[Dataset excerpts]
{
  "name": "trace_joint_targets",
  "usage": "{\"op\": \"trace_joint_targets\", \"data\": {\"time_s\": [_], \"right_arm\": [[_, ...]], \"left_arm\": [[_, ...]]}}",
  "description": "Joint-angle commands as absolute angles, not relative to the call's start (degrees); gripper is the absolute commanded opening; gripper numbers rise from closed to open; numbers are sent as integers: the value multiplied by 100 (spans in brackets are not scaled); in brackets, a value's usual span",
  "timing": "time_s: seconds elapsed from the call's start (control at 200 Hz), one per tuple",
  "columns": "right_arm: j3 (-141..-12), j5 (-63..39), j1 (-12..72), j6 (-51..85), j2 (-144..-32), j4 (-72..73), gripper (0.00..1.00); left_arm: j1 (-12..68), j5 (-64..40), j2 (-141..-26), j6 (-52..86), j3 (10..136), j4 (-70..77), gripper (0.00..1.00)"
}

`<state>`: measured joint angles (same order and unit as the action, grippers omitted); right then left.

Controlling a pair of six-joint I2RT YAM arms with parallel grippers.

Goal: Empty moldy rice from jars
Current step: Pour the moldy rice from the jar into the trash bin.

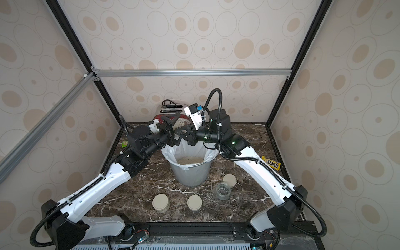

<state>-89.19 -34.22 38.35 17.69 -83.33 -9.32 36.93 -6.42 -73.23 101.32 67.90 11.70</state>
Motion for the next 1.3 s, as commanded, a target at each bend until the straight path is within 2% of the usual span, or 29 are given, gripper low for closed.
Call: {"op": "trace_joint_targets", "data": {"time_s": [0.0, 0.16, 0.346, 0.486, 0.581, 0.616, 0.641, 0.721, 0.786, 0.936, 1.077, 1.297], "right_arm": [[-8831, -3430, 3900, 1854, -8080, -353, 0], [-8599, -3388, 3903, 1927, -7947, -288, 0], [-8442, -3296, 3904, 1927, -7883, -264, 0], [-8448, -3288, 3908, 1919, -7933, -291, 0], [-8446, -3207, 3908, 1899, -7941, -362, 0], [-8448, -3146, 3903, 1877, -7937, -421, 6], [-8447, -3088, 3903, 1857, -7919, -478, 14], [-8388, -2809, 3908, 1767, -7780, -668, 47], [-8267, -2577, 3910, 1681, -7592, -787, 61], [-7957, -2084, 3887, 1535, -7069, -1113, 72], [-7773, -1746, 3894, 1412, -6457, -1502, 74], [-7085, -523, 3891, 1410, -5260, -2508, 75]], "left_arm": [[3761, -716, -7374, 10380, 7007, 1744, 99], [3768, -586, -7353, 10266, 6859, 2162, 95], [3769, -461, -7295, 10234, 6701, 2443, 70], [3763, -540, -7378, 10221, 6727, 2628, 56], [3762, -546, -7387, 10159, 6708, 2737, 50], [3762, -529, -7367, 10086, 6704, 2740, 49], [3762, -499, -7338, 10005, 6691, 2734, 48], [3765, -318, -7177, 9696, 6671, 2550, 47], [3767, -151, -7027, 9418, 6650, 2313, 47], [3701, 19, -6865, 8867, 6685, 1957, 46], [3646, -103, -6921, 8345, 6872, 1731, 46], [3604, -168, -7010, 7641, 7186, 1175, 45]]}}
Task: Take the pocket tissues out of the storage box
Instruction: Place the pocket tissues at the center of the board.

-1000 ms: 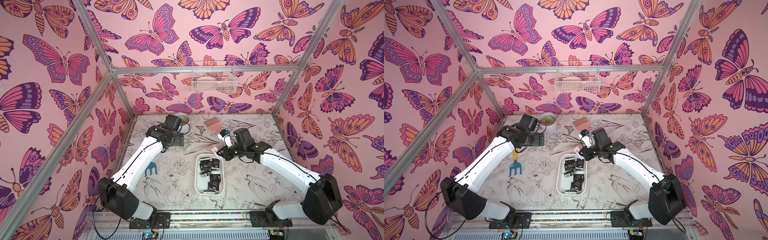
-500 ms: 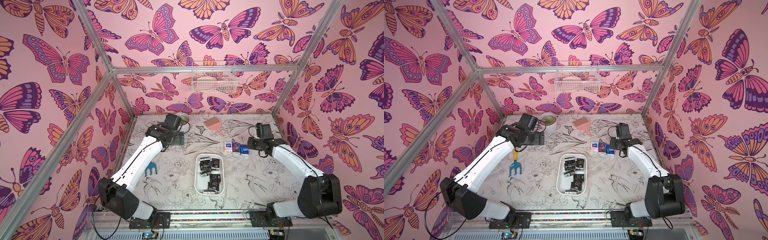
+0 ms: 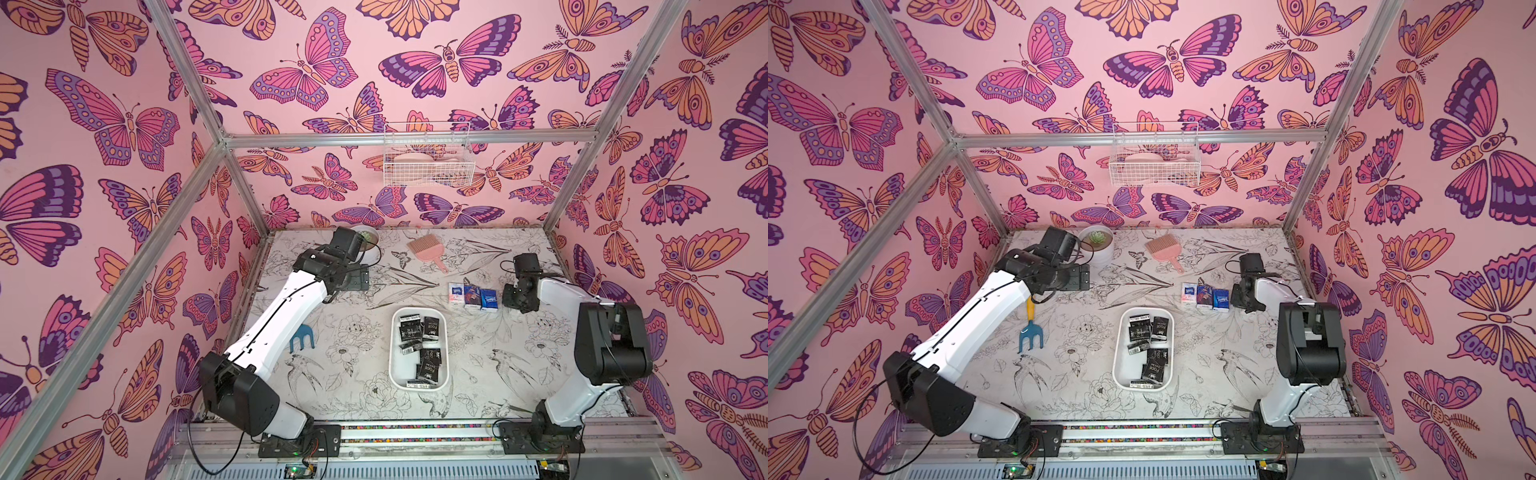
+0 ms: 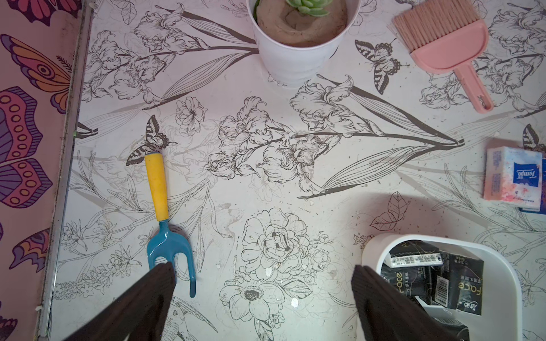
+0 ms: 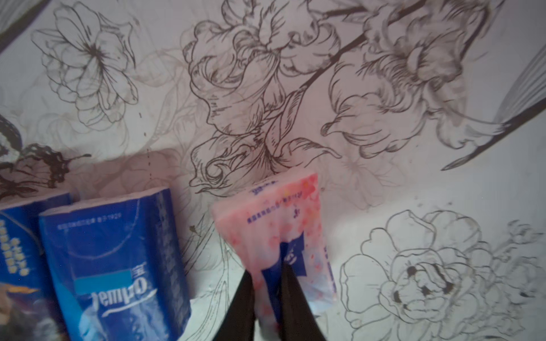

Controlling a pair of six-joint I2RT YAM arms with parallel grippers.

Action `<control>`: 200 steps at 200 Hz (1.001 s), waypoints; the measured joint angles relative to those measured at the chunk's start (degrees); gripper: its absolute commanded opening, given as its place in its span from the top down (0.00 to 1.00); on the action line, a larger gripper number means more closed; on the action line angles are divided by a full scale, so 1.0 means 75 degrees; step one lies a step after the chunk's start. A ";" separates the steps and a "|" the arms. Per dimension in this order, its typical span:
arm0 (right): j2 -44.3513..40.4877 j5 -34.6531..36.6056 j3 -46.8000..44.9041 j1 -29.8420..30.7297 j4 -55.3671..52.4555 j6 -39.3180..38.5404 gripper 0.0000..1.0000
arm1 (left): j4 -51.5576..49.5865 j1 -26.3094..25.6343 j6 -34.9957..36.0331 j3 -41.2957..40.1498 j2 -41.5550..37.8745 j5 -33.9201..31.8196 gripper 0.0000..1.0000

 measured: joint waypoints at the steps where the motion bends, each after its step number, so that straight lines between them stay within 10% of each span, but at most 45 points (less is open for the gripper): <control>1: 0.0003 -0.0012 0.0000 0.0000 0.0003 0.0003 0.77 | 0.0000 0.0000 0.0000 0.0000 0.0000 0.0000 0.00; 75: -0.0819 -0.0679 0.0125 -0.0032 -0.0268 0.0067 0.54 | 0.0000 0.0000 0.0006 0.0006 0.0003 0.0000 0.00; 200: 0.0335 -0.1457 0.0297 -0.0956 -0.0006 0.0102 0.62 | 0.0000 0.0000 0.0149 0.0012 0.0003 -0.0006 0.00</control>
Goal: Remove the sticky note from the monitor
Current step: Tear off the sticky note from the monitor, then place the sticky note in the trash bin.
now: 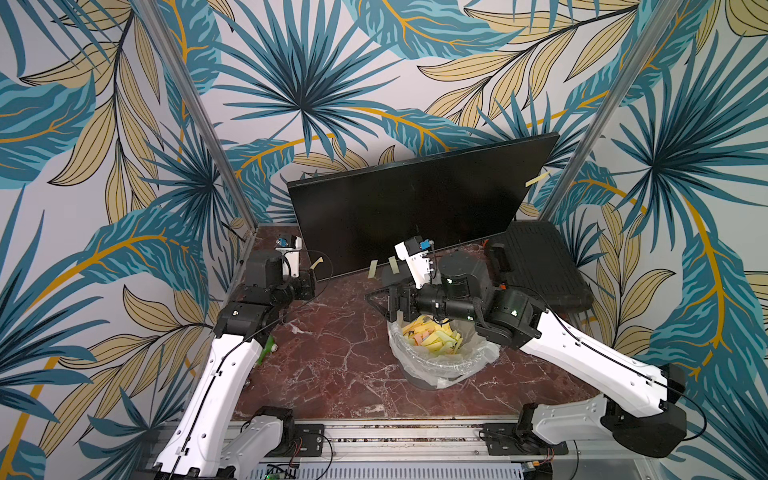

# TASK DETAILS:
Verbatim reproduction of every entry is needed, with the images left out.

# OUTPUT FOR THIS EXERCISE:
{
  "name": "trace_joint_targets",
  "usage": "{\"op\": \"trace_joint_targets\", \"data\": {\"time_s\": [_], \"right_arm\": [[_, ...]], \"left_arm\": [[_, ...]]}}",
  "description": "Joint-angle commands as absolute angles, not relative to the call's start (degrees); gripper is the absolute commanded opening; gripper numbers rise from closed to open; numbers are sent as integers: the value multiplied by 100 (spans in brackets are not scaled); in brackets, a value's usual span",
  "timing": "time_s: seconds elapsed from the call's start (control at 200 Hz), one per tuple",
  "columns": "right_arm: j3 (-141..-12), j5 (-63..39), j1 (-12..72), j6 (-51..85), j2 (-144..-32), j4 (-72..73), gripper (0.00..1.00); left_arm: j1 (-12..68), j5 (-64..40), j2 (-141..-26), j6 (-52..86), j3 (10..136), j4 (-70..77), gripper (0.00..1.00)"
}

`<state>`: measured joint angles (same order and unit as the action, grippers omitted); right then left.

Controlling a pair of six-joint I2RT YAM arms with parallel grippers.

Goal: Empty moldy rice from jars
Current step: Pour the moldy rice from the jar into the trash bin.


<state>-89.19 -34.22 38.35 17.69 -83.33 -9.32 36.93 -6.42 -73.23 101.32 67.90 11.70</state>
Motion for the next 1.3 s, as commanded, a target at each bend until the straight path is within 2% of the usual span, or 29 are given, gripper low for closed.
Call: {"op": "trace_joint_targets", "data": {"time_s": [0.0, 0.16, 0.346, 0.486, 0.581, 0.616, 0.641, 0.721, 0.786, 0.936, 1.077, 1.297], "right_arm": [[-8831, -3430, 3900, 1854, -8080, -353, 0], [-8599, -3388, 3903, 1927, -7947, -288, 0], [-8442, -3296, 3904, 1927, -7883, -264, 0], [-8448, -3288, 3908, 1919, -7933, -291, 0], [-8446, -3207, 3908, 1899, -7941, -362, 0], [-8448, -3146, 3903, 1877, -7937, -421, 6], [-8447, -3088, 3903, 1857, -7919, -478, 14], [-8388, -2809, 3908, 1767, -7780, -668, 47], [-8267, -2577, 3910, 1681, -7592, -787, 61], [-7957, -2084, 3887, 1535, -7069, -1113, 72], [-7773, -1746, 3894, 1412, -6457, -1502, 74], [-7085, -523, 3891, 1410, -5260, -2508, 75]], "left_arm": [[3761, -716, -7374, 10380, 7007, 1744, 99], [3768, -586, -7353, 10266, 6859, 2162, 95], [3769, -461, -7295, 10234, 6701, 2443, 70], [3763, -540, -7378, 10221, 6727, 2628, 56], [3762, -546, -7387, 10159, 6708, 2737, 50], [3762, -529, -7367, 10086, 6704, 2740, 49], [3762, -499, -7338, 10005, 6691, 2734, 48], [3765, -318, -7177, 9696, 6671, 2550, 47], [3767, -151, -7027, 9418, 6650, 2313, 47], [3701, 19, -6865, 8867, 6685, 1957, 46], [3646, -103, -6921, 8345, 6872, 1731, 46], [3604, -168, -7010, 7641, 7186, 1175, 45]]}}
Task: Take the pocket tissues out of the storage box
Instruction: Place the pocket tissues at the center of the board.

-1000 ms: 
-500 ms: 
+0 ms: 
+0 ms: 
+0 ms: 

Controlling a pair of six-joint I2RT YAM arms with parallel grippers.

Action `<control>`: 200 steps at 200 Hz (1.001 s), waypoints; the measured joint angles relative to those measured at the chunk's start (degrees); gripper: its absolute commanded opening, given as its place in its span from the top down (0.00 to 1.00); on the action line, a larger gripper number means more closed; on the action line angles are divided by a full scale, so 1.0 means 75 degrees; step one lies a step after the chunk's start. A ";" separates the steps and a "|" the arms. Per dimension in this order, its typical span:
arm0 (right): j2 -44.3513..40.4877 j5 -34.6531..36.6056 j3 -46.8000..44.9041 j1 -29.8420..30.7297 j4 -55.3671..52.4555 j6 -39.3180..38.5404 gripper 0.0000..1.0000
arm1 (left): j4 -51.5576..49.5865 j1 -26.3094..25.6343 j6 -34.9957..36.0331 j3 -41.2957..40.1498 j2 -41.5550..37.8745 j5 -33.9201..31.8196 gripper 0.0000..1.0000

 measured: joint waypoints at the steps where the motion bends, each after its step number, so that straight lines between them stay within 10% of each span, but at most 45 points (less is open for the gripper): <control>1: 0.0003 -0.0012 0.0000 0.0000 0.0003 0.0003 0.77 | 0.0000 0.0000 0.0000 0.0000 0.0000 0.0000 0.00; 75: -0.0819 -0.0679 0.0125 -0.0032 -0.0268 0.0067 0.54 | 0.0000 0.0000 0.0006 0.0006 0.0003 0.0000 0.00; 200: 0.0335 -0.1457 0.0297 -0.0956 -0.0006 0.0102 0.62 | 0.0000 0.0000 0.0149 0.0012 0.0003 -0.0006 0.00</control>
Goal: Remove the sticky note from the monitor
Current step: Tear off the sticky note from the monitor, then place the sticky note in the trash bin.
now: 

There is no more to this answer.